Vallain married Barthèlemy Piètre in 1793. In October of that same year she joined the Commune générale des arts during the brief window of time it allowed women to join. It was at this time that she produced her best-known work, an allegory of Liberty which hung in the Jacobin Club until it closed in 1794. Vallain began participating in the Salon in Paris in 1793, continuing until 1810, though she did not exhibit at all between the years 1796 and 1805. The paintings she exhibited at the Salon between 1806 and 1810 were primarily allegorical and biblical, including: Sappho Singing a Hymn to Love, Cain Fleeing with His Family after the Death of Abel and Tirzan, Wife of Abel, Crying on the Tomb of her Spouse and Imploring Mercury, and Portrait of a Lady.

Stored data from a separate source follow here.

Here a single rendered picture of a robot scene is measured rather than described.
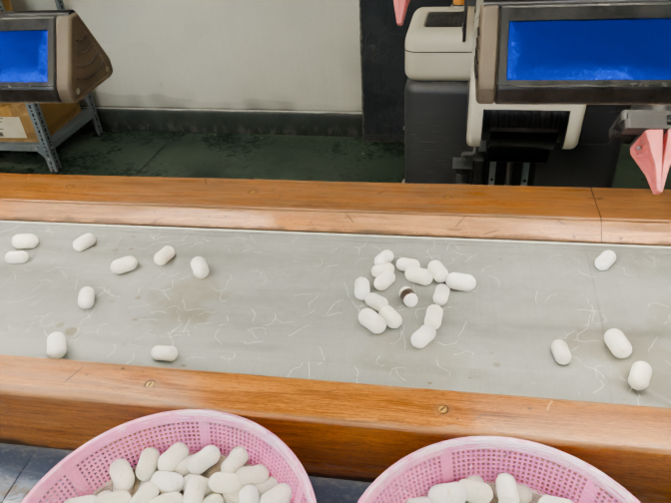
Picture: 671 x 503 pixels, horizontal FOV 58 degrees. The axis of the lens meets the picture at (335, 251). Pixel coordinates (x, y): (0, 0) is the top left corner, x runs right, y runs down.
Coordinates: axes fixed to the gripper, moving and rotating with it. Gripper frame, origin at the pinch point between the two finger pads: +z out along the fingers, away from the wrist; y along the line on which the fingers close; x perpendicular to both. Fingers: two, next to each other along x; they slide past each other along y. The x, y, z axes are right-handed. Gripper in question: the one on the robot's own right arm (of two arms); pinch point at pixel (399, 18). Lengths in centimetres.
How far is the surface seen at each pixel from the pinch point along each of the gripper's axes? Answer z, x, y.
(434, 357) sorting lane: 41.2, -24.5, 8.3
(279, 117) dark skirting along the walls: 3, 193, -76
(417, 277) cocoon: 34.4, -14.2, 5.3
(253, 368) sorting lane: 43, -28, -12
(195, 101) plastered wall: -3, 191, -118
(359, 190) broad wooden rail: 24.6, 2.6, -5.2
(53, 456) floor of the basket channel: 54, -34, -33
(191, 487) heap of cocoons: 50, -42, -13
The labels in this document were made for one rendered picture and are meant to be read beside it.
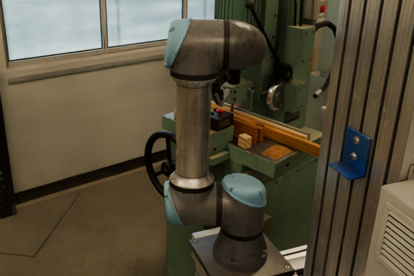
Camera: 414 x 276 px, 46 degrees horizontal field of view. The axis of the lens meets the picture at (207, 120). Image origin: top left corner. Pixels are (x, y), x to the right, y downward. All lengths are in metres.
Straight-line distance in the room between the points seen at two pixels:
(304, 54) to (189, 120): 0.90
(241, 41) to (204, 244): 0.62
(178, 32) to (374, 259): 0.62
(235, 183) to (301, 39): 0.84
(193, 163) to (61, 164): 2.10
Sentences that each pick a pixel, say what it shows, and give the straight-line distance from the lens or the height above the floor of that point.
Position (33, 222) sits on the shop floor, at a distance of 3.09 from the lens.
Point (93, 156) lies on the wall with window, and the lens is 3.31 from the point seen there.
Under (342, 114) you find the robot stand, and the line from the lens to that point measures 1.09.
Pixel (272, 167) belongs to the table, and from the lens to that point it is 1.72.
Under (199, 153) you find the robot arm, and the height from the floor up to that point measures 1.15.
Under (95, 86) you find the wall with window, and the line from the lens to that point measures 3.15.
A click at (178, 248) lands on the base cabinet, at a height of 0.28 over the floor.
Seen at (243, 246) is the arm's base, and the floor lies 0.89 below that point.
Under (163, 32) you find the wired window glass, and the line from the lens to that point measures 3.40.
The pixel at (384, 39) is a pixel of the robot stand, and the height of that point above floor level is 1.48.
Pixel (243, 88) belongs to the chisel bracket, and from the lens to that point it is 1.96.
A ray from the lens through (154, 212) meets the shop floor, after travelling 3.06.
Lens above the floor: 1.68
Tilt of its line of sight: 23 degrees down
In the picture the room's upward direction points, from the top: 2 degrees clockwise
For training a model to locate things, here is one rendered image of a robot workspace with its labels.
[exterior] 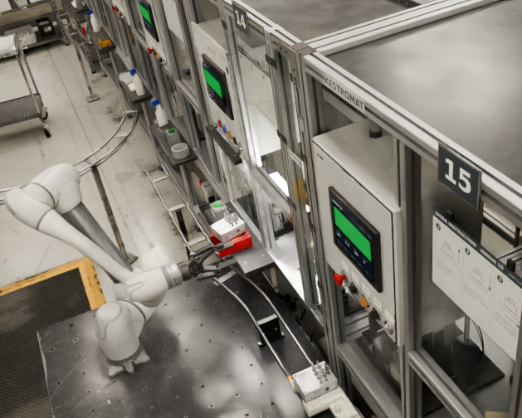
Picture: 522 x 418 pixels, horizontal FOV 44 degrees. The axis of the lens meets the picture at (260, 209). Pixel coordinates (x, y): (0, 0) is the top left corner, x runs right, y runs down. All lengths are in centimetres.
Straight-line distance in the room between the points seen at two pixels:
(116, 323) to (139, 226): 217
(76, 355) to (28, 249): 210
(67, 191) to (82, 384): 80
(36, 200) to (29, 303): 195
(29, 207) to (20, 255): 240
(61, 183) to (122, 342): 68
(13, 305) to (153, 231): 105
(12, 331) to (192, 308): 163
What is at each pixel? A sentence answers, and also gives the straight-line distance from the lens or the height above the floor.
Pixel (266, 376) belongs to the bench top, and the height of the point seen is 68.
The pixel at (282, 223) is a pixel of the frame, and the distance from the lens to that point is 292.
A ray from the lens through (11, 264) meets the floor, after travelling 492.
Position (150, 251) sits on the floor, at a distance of 454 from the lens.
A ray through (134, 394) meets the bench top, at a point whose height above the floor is 68.
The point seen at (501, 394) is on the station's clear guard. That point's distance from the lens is 153.
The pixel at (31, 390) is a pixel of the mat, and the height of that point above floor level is 1.
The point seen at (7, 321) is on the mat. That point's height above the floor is 1.
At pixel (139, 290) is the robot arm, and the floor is 115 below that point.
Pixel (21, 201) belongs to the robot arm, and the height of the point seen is 145.
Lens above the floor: 271
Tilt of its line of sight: 35 degrees down
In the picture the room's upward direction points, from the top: 10 degrees counter-clockwise
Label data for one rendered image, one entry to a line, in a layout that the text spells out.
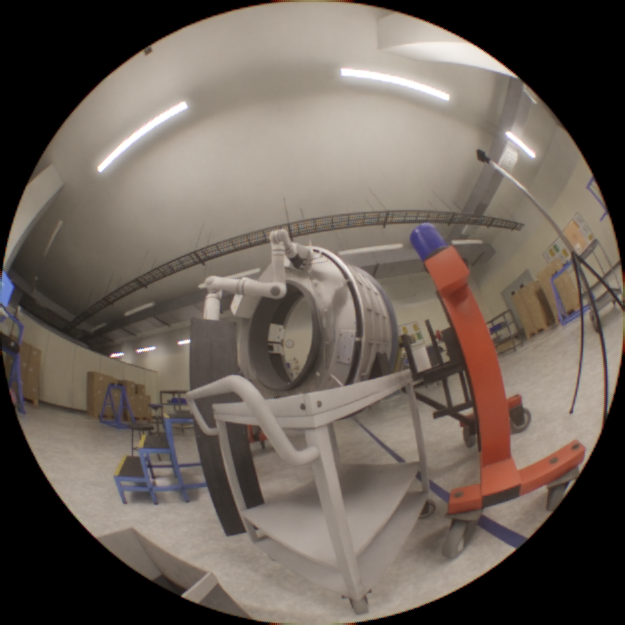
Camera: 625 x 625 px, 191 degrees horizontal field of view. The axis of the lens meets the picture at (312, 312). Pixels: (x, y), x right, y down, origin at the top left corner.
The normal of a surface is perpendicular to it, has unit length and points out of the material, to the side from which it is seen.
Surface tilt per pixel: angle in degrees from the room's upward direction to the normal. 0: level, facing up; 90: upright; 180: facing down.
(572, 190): 90
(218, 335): 90
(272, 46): 180
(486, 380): 90
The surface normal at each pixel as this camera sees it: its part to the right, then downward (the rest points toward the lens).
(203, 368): 0.58, -0.44
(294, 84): 0.18, 0.89
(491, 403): -0.68, -0.18
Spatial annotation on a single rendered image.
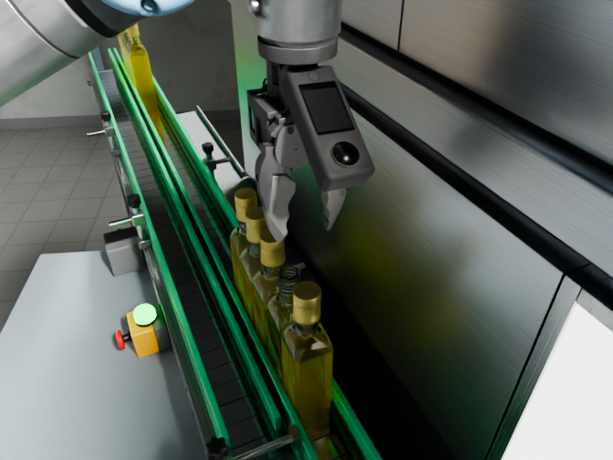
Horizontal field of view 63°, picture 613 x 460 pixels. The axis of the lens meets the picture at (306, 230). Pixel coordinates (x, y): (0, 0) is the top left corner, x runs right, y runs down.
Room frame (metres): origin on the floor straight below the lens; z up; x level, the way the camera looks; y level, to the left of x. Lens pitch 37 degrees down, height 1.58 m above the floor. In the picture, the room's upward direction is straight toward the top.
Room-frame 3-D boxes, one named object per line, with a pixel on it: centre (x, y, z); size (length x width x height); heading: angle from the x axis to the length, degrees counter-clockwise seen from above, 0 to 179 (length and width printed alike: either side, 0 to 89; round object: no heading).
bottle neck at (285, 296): (0.49, 0.02, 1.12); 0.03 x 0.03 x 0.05
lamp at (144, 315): (0.69, 0.33, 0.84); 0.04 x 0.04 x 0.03
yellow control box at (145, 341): (0.69, 0.33, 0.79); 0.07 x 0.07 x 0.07; 25
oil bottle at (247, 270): (0.59, 0.07, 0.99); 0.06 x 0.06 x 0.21; 25
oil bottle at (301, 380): (0.43, 0.00, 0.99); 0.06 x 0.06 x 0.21; 24
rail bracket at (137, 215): (0.85, 0.38, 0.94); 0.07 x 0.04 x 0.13; 115
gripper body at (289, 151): (0.46, 0.01, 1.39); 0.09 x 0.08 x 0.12; 24
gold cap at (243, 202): (0.64, 0.09, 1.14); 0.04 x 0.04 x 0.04
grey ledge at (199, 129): (1.14, 0.21, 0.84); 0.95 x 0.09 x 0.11; 25
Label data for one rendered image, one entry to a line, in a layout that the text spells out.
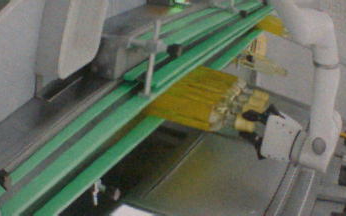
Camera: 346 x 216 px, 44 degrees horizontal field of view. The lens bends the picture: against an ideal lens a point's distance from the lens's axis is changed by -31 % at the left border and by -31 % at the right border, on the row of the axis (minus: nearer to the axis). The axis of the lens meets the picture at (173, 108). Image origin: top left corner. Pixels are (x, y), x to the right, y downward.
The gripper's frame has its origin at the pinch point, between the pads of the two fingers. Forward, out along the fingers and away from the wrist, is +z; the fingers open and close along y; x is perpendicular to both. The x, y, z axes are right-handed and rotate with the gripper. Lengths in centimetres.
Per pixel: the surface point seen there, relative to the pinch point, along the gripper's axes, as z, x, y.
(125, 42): 21.6, 18.3, 15.2
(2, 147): 17, 62, 6
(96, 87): 23.4, 23.5, 6.1
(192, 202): -0.2, 18.4, -12.6
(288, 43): 210, -552, -114
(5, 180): -6, 77, 15
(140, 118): 21.0, 10.2, -3.3
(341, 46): 108, -577, -78
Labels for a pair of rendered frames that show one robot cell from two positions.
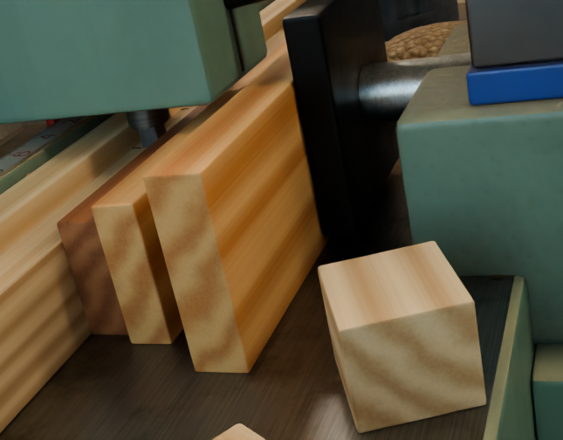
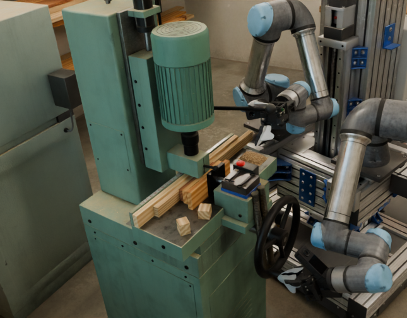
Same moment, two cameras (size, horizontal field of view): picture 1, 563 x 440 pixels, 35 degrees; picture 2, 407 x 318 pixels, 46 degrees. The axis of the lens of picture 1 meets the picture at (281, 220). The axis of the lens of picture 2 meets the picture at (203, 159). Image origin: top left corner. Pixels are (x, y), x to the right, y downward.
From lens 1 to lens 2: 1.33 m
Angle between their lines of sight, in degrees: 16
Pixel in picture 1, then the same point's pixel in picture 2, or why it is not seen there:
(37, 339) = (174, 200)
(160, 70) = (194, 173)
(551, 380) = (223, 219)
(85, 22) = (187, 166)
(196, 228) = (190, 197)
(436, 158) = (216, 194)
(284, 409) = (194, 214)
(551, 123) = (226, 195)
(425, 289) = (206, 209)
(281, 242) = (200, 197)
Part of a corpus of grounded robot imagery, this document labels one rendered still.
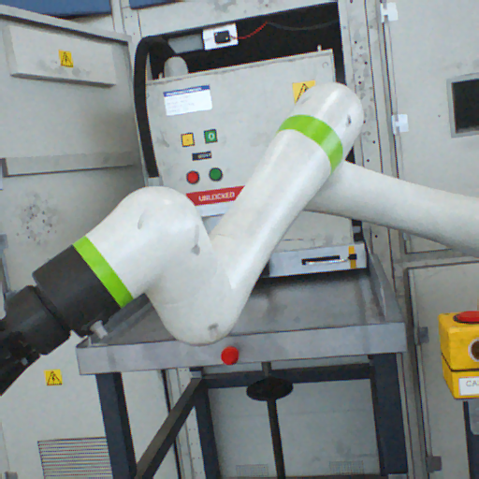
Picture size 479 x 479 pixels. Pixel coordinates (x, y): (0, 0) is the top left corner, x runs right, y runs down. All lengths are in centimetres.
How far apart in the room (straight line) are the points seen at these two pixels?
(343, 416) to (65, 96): 123
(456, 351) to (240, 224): 33
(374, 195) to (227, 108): 49
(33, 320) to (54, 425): 145
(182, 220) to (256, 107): 81
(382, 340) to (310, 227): 46
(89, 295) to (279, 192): 33
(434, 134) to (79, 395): 137
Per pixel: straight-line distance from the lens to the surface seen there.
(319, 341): 101
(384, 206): 109
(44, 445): 212
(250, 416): 184
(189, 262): 63
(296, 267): 139
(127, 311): 129
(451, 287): 169
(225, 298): 69
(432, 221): 111
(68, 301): 61
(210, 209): 137
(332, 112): 92
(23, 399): 207
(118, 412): 117
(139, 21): 179
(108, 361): 112
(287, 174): 82
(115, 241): 61
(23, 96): 146
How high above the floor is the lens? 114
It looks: 7 degrees down
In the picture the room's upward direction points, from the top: 8 degrees counter-clockwise
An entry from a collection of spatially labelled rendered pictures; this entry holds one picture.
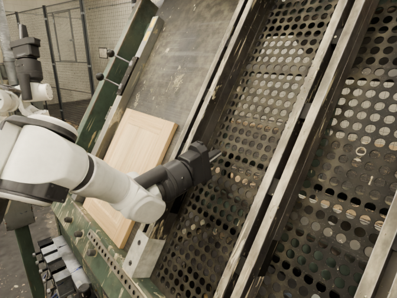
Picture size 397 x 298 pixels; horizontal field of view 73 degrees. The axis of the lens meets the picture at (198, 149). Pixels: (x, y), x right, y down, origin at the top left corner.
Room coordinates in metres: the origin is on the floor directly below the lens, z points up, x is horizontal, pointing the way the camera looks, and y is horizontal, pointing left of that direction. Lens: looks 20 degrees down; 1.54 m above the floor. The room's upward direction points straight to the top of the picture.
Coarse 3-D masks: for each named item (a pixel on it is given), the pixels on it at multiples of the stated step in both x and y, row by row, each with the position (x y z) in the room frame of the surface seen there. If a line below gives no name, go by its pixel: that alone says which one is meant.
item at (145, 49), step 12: (156, 24) 1.40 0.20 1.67; (144, 36) 1.41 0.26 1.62; (156, 36) 1.40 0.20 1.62; (144, 48) 1.36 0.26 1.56; (144, 60) 1.35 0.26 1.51; (132, 72) 1.31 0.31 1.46; (132, 84) 1.31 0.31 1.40; (120, 96) 1.28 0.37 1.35; (120, 108) 1.26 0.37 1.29; (108, 120) 1.24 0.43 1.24; (108, 132) 1.21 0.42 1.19; (96, 144) 1.20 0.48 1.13; (108, 144) 1.21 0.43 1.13; (96, 156) 1.17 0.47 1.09
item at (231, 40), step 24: (240, 0) 0.97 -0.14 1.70; (264, 0) 0.96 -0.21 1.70; (240, 24) 0.91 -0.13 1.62; (240, 48) 0.90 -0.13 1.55; (216, 72) 0.88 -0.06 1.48; (216, 96) 0.83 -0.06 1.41; (192, 120) 0.82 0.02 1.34; (216, 120) 0.83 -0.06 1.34; (168, 216) 0.71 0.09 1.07; (144, 240) 0.66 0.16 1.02; (144, 264) 0.64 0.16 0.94
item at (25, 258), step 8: (16, 232) 1.09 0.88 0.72; (24, 232) 1.11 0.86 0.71; (24, 240) 1.11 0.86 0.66; (24, 248) 1.10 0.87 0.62; (32, 248) 1.13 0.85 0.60; (24, 256) 1.10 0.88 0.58; (24, 264) 1.09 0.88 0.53; (32, 264) 1.11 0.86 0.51; (32, 272) 1.11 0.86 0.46; (32, 280) 1.10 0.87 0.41; (40, 280) 1.12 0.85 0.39; (32, 288) 1.10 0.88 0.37; (40, 288) 1.12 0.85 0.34; (32, 296) 1.09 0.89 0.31; (40, 296) 1.11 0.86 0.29
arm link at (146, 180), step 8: (160, 168) 0.56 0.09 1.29; (136, 176) 0.58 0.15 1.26; (144, 176) 0.54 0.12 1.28; (152, 176) 0.54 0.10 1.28; (160, 176) 0.55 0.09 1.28; (168, 176) 0.58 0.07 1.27; (144, 184) 0.53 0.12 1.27; (152, 184) 0.54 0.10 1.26; (160, 184) 0.57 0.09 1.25; (168, 184) 0.56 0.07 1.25; (176, 184) 0.57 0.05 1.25; (152, 192) 0.54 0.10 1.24; (160, 192) 0.56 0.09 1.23; (168, 192) 0.56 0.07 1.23; (176, 192) 0.57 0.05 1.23; (168, 200) 0.57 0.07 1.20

Later in her career Vallin's work received little attention, and by 1832 was forgotten; she is not listed in Charles Gabet's 1832 dictionary of French artists of the period. She specialized in portraits, but also painted genre scenes, historical works, biblical scenes, and allegories. A Portrait of a Lady, circa 1805, is currently held by the National Gallery of Ireland. Her Portrait of Louis-Antoine-Henry de Bourbon-Condé, duc d'Enghien, dating to around 1788, is in the Musée Condé, while a Portrait of a Young Girl with a Lamb from 1788 is held by the Musée Cognacq-Jay. Her well-known depiction of Liberty is now owned by the Louvre.